On the phone last month, Dr. Otis Taylor did not sound like a man who had just lost his job. He didn’t point any fingers and he did not express remorse. In fact, he sounded like he might have been smiling. “I’m done with this part of my life,” he said, speaking of his four years as principal at Buckingham, a former CPS school. “It’s in my past, it happened.”
Buckingham Special Education Center, in Calumet Heights, was one of forty-nine schools CPS closed this fall, making Dr. Taylor one of forty-nine principals who were either relocated or laid off. When the Weekly wrote about the school in May, the fate of Buckingham and other schools slated to close was still undecided, and Buckingham parents and staff were still hopeful. They had faith that their school’s unique position would keep it open: Buckingham was one of only three public schools in Chicago that exclusively served students with emotional disorders from kindergarten through the eighth grade. Their case was made even more compelling by the fourteen miles separating Buckingham and Moses Montefiore, where students would be relocated—a far greater distance than that between any other closing school and its designated welcoming one.
When a public hearing was held in April to discuss the proposed closure, hearing officer Cheryl Starks concluded that CPS CEO Barbara Byrd-Bennett “failed to consider pertinent additional information on the safety impact that the long commute will have on Buckingham students.” Starks recommended against closure.
A month later, the school board voted against that recommendation.
“I will never forget there was never any empathy at all,” said Taylor, thinking back to the process leading up to the final vote on school closures. “I wasted my time going to those hearings.”
Still, he is proud that he defended his school, and disappointed by those he says were too concerned with keeping their jobs to do so. “How could I not speak up?”
CPS data indicates that only sixty-two percent of the roughly 11,000 students affected by the closings were enrolled in their designated welcoming schools on the twentieth day of school this year. About thirty percent were enrolled in other CPS schools, and about 500 students’ enrollment whereabouts remained unknown. CPS has made efforts to track down these missing students, but with little success.
Moses Montefiore Academy, near the Medical District on the West Side, was designated to receive students from both Buckingham and Near North Elementary School, thus consolidating the three public therapeutic elementary schools in Chicago into one.
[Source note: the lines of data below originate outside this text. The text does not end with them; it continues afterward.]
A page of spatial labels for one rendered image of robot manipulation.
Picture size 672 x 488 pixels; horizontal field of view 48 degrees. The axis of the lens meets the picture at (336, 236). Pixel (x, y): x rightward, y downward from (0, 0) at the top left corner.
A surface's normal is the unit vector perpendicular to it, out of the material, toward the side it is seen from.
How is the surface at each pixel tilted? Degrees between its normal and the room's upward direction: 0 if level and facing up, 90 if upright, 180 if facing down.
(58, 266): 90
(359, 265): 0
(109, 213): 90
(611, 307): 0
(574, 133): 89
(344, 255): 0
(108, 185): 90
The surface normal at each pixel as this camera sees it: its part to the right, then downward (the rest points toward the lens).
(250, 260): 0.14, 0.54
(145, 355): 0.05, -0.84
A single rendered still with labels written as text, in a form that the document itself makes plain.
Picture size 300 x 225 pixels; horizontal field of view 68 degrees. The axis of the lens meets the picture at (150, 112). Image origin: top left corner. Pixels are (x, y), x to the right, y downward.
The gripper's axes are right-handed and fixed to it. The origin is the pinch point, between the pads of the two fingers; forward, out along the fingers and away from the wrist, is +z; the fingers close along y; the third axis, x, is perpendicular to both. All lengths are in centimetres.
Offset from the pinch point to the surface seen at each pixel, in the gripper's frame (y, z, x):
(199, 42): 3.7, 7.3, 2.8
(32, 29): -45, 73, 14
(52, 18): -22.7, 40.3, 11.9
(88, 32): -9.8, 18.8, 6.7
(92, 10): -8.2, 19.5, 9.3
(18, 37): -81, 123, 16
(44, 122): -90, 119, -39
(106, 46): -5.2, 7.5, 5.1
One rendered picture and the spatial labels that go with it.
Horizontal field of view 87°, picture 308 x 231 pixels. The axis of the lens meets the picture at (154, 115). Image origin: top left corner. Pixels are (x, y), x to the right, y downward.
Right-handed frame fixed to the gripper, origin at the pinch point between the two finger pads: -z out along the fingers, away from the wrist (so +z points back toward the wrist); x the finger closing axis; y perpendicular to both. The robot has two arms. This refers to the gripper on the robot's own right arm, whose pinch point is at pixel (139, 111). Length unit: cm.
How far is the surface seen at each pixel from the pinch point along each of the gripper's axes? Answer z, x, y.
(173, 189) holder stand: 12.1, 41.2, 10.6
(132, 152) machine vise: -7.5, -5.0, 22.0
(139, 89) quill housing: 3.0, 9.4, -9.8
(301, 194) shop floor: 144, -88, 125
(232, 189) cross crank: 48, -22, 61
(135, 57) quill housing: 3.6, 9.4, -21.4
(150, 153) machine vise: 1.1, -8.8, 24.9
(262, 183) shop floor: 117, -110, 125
Families also had the option of enrolling their children in private therapeutic day schools or in general education neighborhood schools, which may be closer to home but not necessarily equipped with the resources needed to support children with emotional disorders.
When asked how many Buckingham students ended up enrolling at Montefiore, Principal Anthony Chalmers said, “We haven’t really done a breakdown of that.” He estimated that of the thirty-five students Montefiore received from Near North and Buckingham, fifteen were from the latter. A CPS spokesperson later clarified that fourteen Buckingham students enrolled at Montefiore, but one has since dropped out. She did not have further information on why this student left, or whether he enrolled elsewhere.
Though these thirteen Buckingham students are now in a new school—one nearly twice as large as where they were before—some of their old support systems remain intact. According to Chalmers, six teachers, one social worker, and one security guard were transferred from Buckingham to Montefiore. He was positive about the transition overall, and Dr. Taylor, who worked with Dr. Chalmers for the first few months of the school year to ease the transition, confirmed that “supports were in place.”
Unlike many other schools affected by the closings, Buckingham has no students unaccounted for. CPS has confirmed that fourteen former students now attend private therapeutic day schools, and that two are in district schools. The remaining nine students matriculated to high schools around the city.
Yet it remains difficult to figure out where they have actually gone. One private therapeutic school administrator said CPS had offered placement in her school to three students, not necessarily from Buckingham, but that those students never enrolled in her school. She did not know where they had enrolled.
When asked if her school received any students from Buckingham, the secretary at one South Side neighborhood school said no one really knew where all the new students were from. It was too chaotic in those first few days because “kids were coming from everywhere.”
Though the school year is now a few months in, the challenges of transition remain. Taylor offers some succinct advice to his former employer: “I will tell any administrator in CPS: don’t rest on your laurels, always be ready for what’s going to happen.”